An adjustment layer affects the content of all layers beneath it. If you're building a file with lots of layers, sometimes you don't want to have your adjustment layer affect all the layers. Well, here's how to quickly limit an adjustment to just the layers you want it to affect by clipping one layer to another. In Photoshop CS4, clipping has become a one step easy operation, thanks to the addition of a new Clipping button in the Adjustments panel. I am going to be using a Brightness/ Contrast adjustment layer here, but this technique works with all adjustment layers.
You can see in the Layers panel that this file has two layers. On the top layer are these houses, and if I make that layer temporarily invisible by clicking the Eye icon, you will see that behind it is a photo of some mountains, and I just use that for the gray sky behind. What I want to do is brighten up the buildings on the houses layer, but not brighten up the sky on the layer below. I am going to add a Brightness/ Contrast adjustment layer from the Adjustments panel by clicking the Brightness/Contrast icon.

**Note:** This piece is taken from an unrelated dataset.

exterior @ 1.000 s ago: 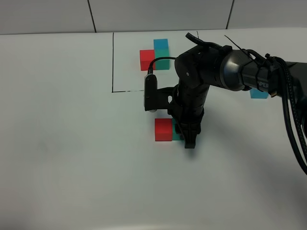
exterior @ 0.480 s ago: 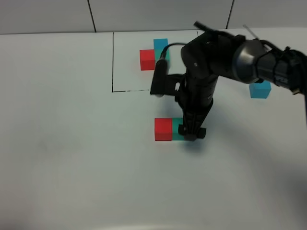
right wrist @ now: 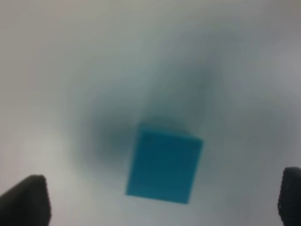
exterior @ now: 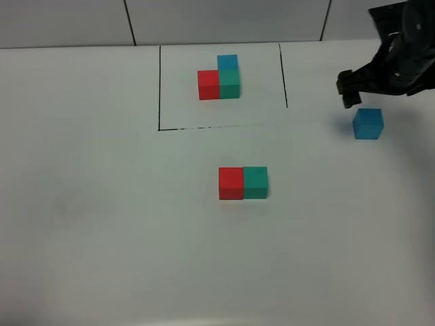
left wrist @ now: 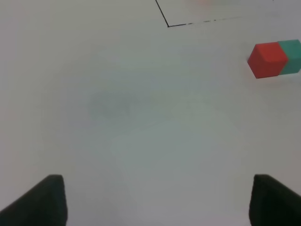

You can see the new Brightness/Contrast adjustment layer down here in the Layers panel and the controls for that adjustment here in the Adjustments panel. It's really pretty simple. If you drag the Brightness slider to the right, it increases the brightness of the entire image. And if you drag the Contrast slider to the right, you increase the contrast between the light areas and the dark areas. By the way, if you have been using Photoshop for a long time, you may have heard not to use the Brightness/Contrast adjustment. That was true in the past, when this particular adjustment often clipped the highlights and the shadow areas of images.
But that was fixed in the last version of Photoshop, Photoshop CS3. So it's fine to use the Brightness/ Contrast adjustment in Photoshop CS4 too. So now my adjustment is affecting not only what's on the houses layer, but also what's on the sky layer below, and I really don't want to brighten the sky. All I have to do is make sure that my Brightness/Contrast adjustment layer is selected here in the Layers panel and then go to the bottom of the Adjustment panel and click this icon, the one that looks like a black and white circle, and that clips the Adjustment layer to the houses layer below, preventing it from reaching down to the sky layer at the bottom of the layers stack.
You can see that the adjustment layer is clipped to the layer below it because it is indented and it now has this down-facing arrow on it. I could add more adjustment layers on top of this one and clip them to one another just the same way. If I want to unclip the adjustment layer, I just make sure it's selected and I click the Clipping icon one more time. You may remember from previous versions of Photoshop that to make this happen, you had to move your mouse over the border between the adjustment layer and the layer below, hold down the Option key on a Mac or the Alt key on a PC, and then click.
You can still do it that way if you like, but having this new Clipping button right here makes this a really easy one-click operation.